#### [BRIEF]
Your task is to print each record exactly as it reads.

#### [DATA RECORDS]
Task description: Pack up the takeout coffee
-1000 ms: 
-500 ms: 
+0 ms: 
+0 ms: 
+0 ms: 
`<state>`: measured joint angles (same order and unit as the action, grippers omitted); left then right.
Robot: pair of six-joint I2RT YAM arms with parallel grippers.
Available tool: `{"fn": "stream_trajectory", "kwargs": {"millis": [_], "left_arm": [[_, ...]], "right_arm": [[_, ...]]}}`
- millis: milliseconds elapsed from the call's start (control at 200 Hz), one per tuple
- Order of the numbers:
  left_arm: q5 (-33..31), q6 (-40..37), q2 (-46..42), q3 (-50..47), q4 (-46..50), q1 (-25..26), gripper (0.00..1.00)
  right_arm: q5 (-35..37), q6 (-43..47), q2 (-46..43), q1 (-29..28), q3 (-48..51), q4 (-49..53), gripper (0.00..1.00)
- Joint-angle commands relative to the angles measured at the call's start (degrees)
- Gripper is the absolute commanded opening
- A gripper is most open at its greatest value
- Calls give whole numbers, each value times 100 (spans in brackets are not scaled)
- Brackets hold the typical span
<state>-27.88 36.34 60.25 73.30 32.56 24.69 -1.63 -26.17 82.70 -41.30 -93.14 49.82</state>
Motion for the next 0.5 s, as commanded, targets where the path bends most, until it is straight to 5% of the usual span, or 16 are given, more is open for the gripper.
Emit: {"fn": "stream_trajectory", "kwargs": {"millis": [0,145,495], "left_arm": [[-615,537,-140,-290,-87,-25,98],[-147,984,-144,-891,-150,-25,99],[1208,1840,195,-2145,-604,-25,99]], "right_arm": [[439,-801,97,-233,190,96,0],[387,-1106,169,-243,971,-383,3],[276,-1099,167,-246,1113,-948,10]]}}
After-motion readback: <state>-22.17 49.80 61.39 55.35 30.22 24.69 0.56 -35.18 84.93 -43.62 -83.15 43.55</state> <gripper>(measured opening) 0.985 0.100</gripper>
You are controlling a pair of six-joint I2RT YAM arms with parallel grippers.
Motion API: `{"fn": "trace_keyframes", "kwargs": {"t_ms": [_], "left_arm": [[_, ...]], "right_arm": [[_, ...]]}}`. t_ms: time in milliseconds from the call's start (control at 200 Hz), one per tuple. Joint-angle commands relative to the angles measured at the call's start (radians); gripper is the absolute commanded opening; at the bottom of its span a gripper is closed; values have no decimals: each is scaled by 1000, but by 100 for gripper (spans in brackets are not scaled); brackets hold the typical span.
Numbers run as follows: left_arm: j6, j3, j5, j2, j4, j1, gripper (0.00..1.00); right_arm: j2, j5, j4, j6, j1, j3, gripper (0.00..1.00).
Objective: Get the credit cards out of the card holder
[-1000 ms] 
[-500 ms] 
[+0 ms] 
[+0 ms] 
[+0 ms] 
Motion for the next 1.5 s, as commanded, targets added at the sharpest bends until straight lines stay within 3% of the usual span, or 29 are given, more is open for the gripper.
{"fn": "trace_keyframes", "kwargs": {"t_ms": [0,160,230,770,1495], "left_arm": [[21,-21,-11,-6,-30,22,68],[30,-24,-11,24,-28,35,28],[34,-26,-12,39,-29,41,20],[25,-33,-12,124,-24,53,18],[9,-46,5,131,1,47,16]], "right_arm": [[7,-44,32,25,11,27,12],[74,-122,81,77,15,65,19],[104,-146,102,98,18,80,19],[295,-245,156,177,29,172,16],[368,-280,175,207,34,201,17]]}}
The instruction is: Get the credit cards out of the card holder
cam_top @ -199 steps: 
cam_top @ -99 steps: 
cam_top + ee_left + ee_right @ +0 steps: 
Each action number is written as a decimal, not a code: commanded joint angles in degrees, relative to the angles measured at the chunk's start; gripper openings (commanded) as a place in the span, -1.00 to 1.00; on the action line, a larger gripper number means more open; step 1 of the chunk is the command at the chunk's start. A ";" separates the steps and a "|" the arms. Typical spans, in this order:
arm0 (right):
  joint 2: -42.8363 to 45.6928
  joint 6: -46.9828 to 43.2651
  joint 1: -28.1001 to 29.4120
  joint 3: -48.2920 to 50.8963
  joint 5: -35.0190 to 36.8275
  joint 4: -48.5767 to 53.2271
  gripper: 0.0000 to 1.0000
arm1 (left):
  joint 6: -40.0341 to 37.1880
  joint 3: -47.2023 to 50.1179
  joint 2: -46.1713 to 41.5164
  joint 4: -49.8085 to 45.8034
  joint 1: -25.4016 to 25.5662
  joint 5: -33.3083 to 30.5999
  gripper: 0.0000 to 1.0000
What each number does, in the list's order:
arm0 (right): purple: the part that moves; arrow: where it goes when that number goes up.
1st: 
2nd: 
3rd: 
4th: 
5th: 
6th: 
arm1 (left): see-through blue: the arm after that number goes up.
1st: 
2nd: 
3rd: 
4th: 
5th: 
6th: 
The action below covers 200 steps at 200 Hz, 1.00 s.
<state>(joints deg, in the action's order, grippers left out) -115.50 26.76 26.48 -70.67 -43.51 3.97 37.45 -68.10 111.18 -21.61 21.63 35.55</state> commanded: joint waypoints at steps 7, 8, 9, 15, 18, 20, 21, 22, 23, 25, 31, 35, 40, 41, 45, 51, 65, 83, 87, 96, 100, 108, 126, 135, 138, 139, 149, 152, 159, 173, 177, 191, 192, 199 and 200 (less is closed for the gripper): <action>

#### [FINISHED TASK]
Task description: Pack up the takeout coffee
-1000 ms: 
-500 ms: 
+0 ms: 
+0 ms: 
+0 ms: 
`<state>`: measured joint angles (same order and unit as the action, grippers omitted); left then right.
Robot: pair of six-joint I2RT YAM arms with parallel grippers.
Available tool: `{"fn": "stream_trajectory", "kwargs": {"millis": [_], "left_arm": [[_, ...]], "right_arm": [[_, ...]]}}`
- millis: milliseconds elapsed from the call's start (control at 200 Hz), one per tuple
- Order of the numbers:
  left_arm: q5 (-33..31), q6 (-40..37), q2 (-46..42), q3 (-50..47), q4 (-46..50), q1 (-25..26), gripper (0.00..1.00)
  right_arm: q5 (-35..37), q6 (-43..47), q2 (-46..43), q1 (-29..28), q3 (-48..51), q4 (-49..53), gripper (0.00..1.00)
- Joint-angle commands relative to the angles measured at the call's start (degrees)
- Gripper is the absolute commanded opening
- A gripper is most open at its greatest value
- Calls give whole numbers, each value times 100 (spans in brackets are not scaled)
- Brackets hold the typical span
<state>-27.88 36.34 60.25 73.30 32.56 24.69 -1.63 -26.17 82.70 -41.30 -93.14 49.82</state>
Motion for the next 0.5 s, as commanded, targets where the path bends most, until it is straight to 5% of the usual span, or 16 are given, more is open for the gripper.
Emit: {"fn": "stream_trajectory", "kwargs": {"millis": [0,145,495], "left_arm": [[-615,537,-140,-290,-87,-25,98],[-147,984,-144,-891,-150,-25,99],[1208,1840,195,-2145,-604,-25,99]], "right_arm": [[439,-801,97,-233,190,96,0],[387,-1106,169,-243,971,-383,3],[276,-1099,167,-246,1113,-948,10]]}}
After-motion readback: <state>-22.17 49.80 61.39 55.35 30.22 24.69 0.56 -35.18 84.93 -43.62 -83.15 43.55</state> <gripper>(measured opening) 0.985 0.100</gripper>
You are controlling a pair of six-joint I2RT YAM arms with parallel grippers.
Motion API: `{"fn": "trace_keyframes", "kwargs": {"t_ms": [_], "left_arm": [[_, ...]], "right_arm": [[_, ...]]}}`. t_ms: time in milliseconds from the call's start (control at 200 Hz), one per tuple. Joint-angle commands relative to the angles measured at the call's start (radians); gripper is the absolute commanded opening; at the bottom of its span a gripper is closed; values have no decimals: each is scaled by 1000, but by 100 for gripper (spans in brackets are not scaled); brackets hold the typical span.
Numbers run as follows: left_arm: j6, j3, j5, j2, j4, j1, gripper (0.00..1.00); right_arm: j2, j5, j4, j6, j1, j3, gripper (0.00..1.00).
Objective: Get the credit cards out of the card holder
[-1000 ms] 
[-500 ms] 
[+0 ms] 
[+0 ms] 
[+0 ms] 
Motion for the next 1.5 s, as commanded, targets added at the sharpest bends until straight lines stay within 3% of the usual span, or 29 are given, more is open for the gripper.
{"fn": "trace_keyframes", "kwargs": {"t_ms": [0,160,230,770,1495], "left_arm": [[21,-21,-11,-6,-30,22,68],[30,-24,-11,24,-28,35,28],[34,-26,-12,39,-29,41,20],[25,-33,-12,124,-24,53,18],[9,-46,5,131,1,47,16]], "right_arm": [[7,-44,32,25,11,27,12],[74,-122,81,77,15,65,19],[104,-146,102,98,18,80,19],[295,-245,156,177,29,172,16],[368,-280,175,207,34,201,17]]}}
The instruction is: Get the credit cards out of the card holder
cam_top @ -199 steps: 
cam_top @ -99 steps: 
cam_top + ee_left + ee_right @ +0 steps: 
Each action number is written as a decimal, not a code: commanded joint angles in degrees, relative to the angles measured at the chunk's start; gripper openings (commanded) as a place in the span, -1.00 to 1.00; on the action line, a larger gripper number means more open; step 1 of the chunk is the command at the chunk's start. A ";" separates the steps and a "|" the arms. Typical spans, in this order:
arm0 (right):
  joint 2: -42.8363 to 45.6928
  joint 6: -46.9828 to 43.2651
  joint 1: -28.1001 to 29.4120
  joint 3: -48.2920 to 50.8963
  joint 5: -35.0190 to 36.8275
  joint 4: -48.5767 to 53.2271
  gripper: 0.0000 to 1.0000
arm1 (left):
  joint 6: -40.0341 to 37.1880
  joint 3: -47.2023 to 50.1179
  joint 2: -46.1713 to 41.5164
  joint 4: -49.8085 to 45.8034
  joint 1: -25.4016 to 25.5662
  joint 5: -33.3083 to 30.5999
  gripper: 0.0000 to 1.0000
What each number does, in the list's order:
arm0 (right): purple: the part that moves; arrow: where it goes when that number goes up.
1st: 
2nd: 
3rd: 
4th: 
5th: 
6th: 
arm1 (left): see-through blue: the arm after that number goes up.
1st: 
2nd: 
3rd: 
4th: 
5th: 
6th: 
The action below covers 200 steps at 200 Hz, 1.00 s.
<state>(joints deg, in the action's order, grippers left out) -115.50 26.76 26.48 -70.67 -43.51 3.97 37.45 -68.10 111.18 -21.61 21.63 35.55</state> commanded: joint waypoints at steps 7, 8, 9, 15, 18, 20, 21, 22, 23, 25, 31, 35, 40, 41, 45, 51, 65, 83, 87, 96, 100, 108, 126, 135, 138, 139, 149, 152, 159, 173, 177, 191, 192, 199 and 200 (less is closed for the gripper): <action>

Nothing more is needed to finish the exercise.